*TASK DETAILS*. Please report every line in the entries that contains the string "mount".

Data excerpts:

╔══

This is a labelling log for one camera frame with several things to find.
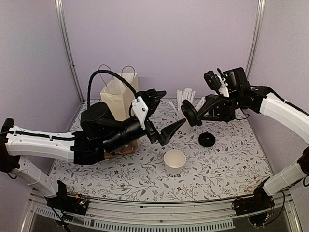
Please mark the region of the brown cardboard cup carrier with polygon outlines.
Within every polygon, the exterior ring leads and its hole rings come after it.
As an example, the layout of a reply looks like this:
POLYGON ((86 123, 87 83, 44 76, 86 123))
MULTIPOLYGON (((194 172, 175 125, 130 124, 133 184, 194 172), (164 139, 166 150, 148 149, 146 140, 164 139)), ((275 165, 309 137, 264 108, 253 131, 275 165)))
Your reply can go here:
POLYGON ((138 142, 137 142, 137 140, 135 140, 135 141, 117 149, 116 151, 113 151, 111 153, 105 152, 104 158, 105 159, 111 159, 116 155, 125 156, 125 155, 128 155, 128 154, 133 154, 133 153, 135 153, 137 148, 138 148, 138 142))

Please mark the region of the white paper coffee cup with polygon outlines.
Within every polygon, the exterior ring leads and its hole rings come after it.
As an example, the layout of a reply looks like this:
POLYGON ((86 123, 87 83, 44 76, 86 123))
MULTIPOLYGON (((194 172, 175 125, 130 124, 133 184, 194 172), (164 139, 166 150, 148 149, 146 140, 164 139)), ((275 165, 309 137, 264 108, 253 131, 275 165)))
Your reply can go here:
POLYGON ((170 150, 164 154, 163 160, 167 176, 175 177, 181 173, 186 163, 186 156, 182 151, 170 150))

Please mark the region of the black plastic cup lid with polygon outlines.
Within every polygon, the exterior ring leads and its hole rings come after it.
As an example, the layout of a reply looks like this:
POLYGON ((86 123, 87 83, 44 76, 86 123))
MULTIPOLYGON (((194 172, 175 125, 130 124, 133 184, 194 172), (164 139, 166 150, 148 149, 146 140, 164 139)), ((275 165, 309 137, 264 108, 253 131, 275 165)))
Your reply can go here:
POLYGON ((189 100, 182 101, 181 111, 191 127, 202 125, 202 121, 197 118, 196 109, 189 100))

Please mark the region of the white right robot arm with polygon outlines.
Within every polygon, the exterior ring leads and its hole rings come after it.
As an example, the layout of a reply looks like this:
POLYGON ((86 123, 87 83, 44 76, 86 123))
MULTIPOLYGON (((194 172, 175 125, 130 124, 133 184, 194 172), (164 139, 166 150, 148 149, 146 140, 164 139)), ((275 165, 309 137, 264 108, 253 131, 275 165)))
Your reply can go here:
POLYGON ((193 139, 208 131, 216 139, 209 148, 197 145, 176 195, 193 200, 218 200, 250 195, 265 179, 297 161, 308 147, 293 129, 260 112, 269 90, 250 87, 243 68, 203 75, 205 103, 194 117, 193 139))

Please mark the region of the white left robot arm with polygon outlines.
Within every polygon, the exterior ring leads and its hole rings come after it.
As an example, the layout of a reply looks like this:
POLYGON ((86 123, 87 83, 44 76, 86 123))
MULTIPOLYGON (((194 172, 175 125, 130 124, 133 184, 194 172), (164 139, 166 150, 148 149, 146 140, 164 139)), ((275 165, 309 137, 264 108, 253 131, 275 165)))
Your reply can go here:
POLYGON ((39 190, 62 210, 72 205, 66 185, 44 174, 28 160, 37 156, 64 160, 78 165, 92 165, 143 136, 151 143, 166 145, 185 123, 181 119, 158 131, 150 121, 165 91, 138 92, 131 104, 133 116, 119 121, 104 102, 88 104, 81 113, 81 130, 73 133, 47 133, 23 129, 13 119, 5 120, 0 132, 0 170, 14 174, 39 190))

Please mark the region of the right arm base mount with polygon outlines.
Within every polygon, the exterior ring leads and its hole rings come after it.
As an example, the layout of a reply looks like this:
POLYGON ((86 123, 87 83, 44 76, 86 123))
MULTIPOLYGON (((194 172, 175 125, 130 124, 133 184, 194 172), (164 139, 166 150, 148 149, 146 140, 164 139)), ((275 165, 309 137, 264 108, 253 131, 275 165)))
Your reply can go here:
POLYGON ((272 196, 268 196, 263 188, 254 190, 251 197, 236 198, 231 205, 237 216, 263 211, 261 214, 248 217, 249 222, 256 227, 265 226, 268 223, 274 206, 272 196))

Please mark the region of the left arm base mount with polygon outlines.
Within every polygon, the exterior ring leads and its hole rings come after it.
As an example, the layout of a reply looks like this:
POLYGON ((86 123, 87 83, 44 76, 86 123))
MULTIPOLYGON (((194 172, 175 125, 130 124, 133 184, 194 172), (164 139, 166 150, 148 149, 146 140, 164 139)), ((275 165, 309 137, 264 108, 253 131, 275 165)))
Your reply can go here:
POLYGON ((86 215, 89 206, 89 198, 82 194, 69 196, 67 194, 66 185, 60 180, 57 181, 57 184, 58 191, 56 196, 46 198, 47 206, 64 212, 86 215))

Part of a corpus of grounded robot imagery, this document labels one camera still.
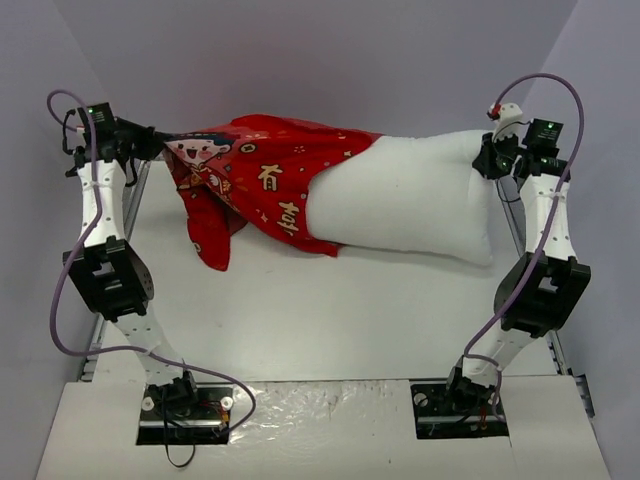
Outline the white pillow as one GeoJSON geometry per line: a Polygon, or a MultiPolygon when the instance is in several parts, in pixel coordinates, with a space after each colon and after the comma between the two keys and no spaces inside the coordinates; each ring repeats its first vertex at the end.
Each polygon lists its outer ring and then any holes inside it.
{"type": "Polygon", "coordinates": [[[380,137],[310,182],[309,233],[341,245],[491,264],[492,184],[472,165],[484,134],[380,137]]]}

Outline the red printed pillowcase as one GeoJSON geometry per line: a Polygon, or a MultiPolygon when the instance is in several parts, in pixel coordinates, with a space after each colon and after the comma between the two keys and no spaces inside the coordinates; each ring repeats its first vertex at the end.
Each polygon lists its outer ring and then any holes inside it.
{"type": "Polygon", "coordinates": [[[231,237],[248,224],[302,252],[336,256],[340,243],[314,237],[307,226],[311,181],[379,137],[251,114],[209,129],[168,134],[162,154],[196,253],[208,267],[225,271],[231,237]]]}

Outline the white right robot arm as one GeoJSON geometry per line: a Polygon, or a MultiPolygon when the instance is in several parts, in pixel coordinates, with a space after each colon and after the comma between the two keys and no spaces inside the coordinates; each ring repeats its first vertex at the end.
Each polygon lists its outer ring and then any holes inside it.
{"type": "Polygon", "coordinates": [[[494,397],[507,366],[532,342],[564,326],[591,279],[572,246],[567,214],[570,168],[558,157],[562,124],[542,119],[485,135],[475,167],[516,182],[525,216],[524,252],[500,282],[494,315],[465,347],[443,389],[446,406],[465,413],[494,397]]]}

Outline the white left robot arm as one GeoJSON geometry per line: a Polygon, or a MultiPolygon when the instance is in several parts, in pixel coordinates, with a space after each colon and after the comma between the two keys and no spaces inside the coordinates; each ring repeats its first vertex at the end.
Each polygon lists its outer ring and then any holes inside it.
{"type": "Polygon", "coordinates": [[[79,244],[65,253],[69,278],[93,313],[126,338],[146,374],[146,395],[179,418],[195,415],[201,393],[166,339],[151,308],[151,273],[127,240],[123,194],[134,159],[151,160],[161,143],[151,127],[120,119],[108,103],[78,111],[86,144],[73,152],[70,175],[82,187],[79,244]]]}

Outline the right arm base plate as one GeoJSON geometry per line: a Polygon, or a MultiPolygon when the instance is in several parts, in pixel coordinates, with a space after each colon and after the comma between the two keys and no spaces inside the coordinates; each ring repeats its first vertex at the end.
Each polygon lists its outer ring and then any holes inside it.
{"type": "Polygon", "coordinates": [[[492,409],[491,398],[476,394],[456,400],[444,380],[410,383],[415,435],[418,440],[463,440],[509,436],[509,427],[499,419],[501,405],[492,409]]]}

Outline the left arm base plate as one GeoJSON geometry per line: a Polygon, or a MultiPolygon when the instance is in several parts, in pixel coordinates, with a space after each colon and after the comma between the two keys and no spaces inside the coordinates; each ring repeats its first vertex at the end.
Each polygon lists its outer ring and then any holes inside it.
{"type": "Polygon", "coordinates": [[[230,385],[204,384],[196,391],[190,406],[163,405],[160,393],[146,388],[139,413],[138,446],[226,445],[234,406],[230,385]]]}

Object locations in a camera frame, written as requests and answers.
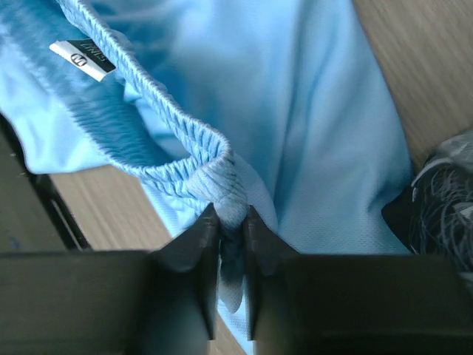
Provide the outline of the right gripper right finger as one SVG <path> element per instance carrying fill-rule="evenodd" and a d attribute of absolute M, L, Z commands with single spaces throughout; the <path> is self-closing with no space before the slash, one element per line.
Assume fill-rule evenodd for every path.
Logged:
<path fill-rule="evenodd" d="M 256 339 L 256 325 L 262 307 L 263 279 L 273 275 L 283 260 L 299 253 L 274 233 L 254 206 L 250 206 L 242 224 L 245 265 L 245 301 L 248 338 Z"/>

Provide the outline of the light blue shorts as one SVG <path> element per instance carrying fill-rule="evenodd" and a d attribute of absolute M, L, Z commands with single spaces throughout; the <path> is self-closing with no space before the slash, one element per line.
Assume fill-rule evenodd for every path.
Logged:
<path fill-rule="evenodd" d="M 31 172 L 112 165 L 172 236 L 213 203 L 246 354 L 248 207 L 300 252 L 406 252 L 381 210 L 408 147 L 351 1 L 3 1 L 1 110 Z"/>

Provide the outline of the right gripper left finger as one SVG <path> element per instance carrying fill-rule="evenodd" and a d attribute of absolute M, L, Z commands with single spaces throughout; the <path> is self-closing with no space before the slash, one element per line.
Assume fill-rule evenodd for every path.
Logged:
<path fill-rule="evenodd" d="M 210 203 L 182 234 L 149 255 L 156 271 L 147 307 L 153 320 L 180 335 L 189 325 L 190 332 L 214 338 L 219 247 L 220 222 Z"/>

╚══

*EXERCISE RESULT*.
Please mark the region of the right arm base mount with polygon outlines.
Please mark the region of the left arm base mount with polygon outlines.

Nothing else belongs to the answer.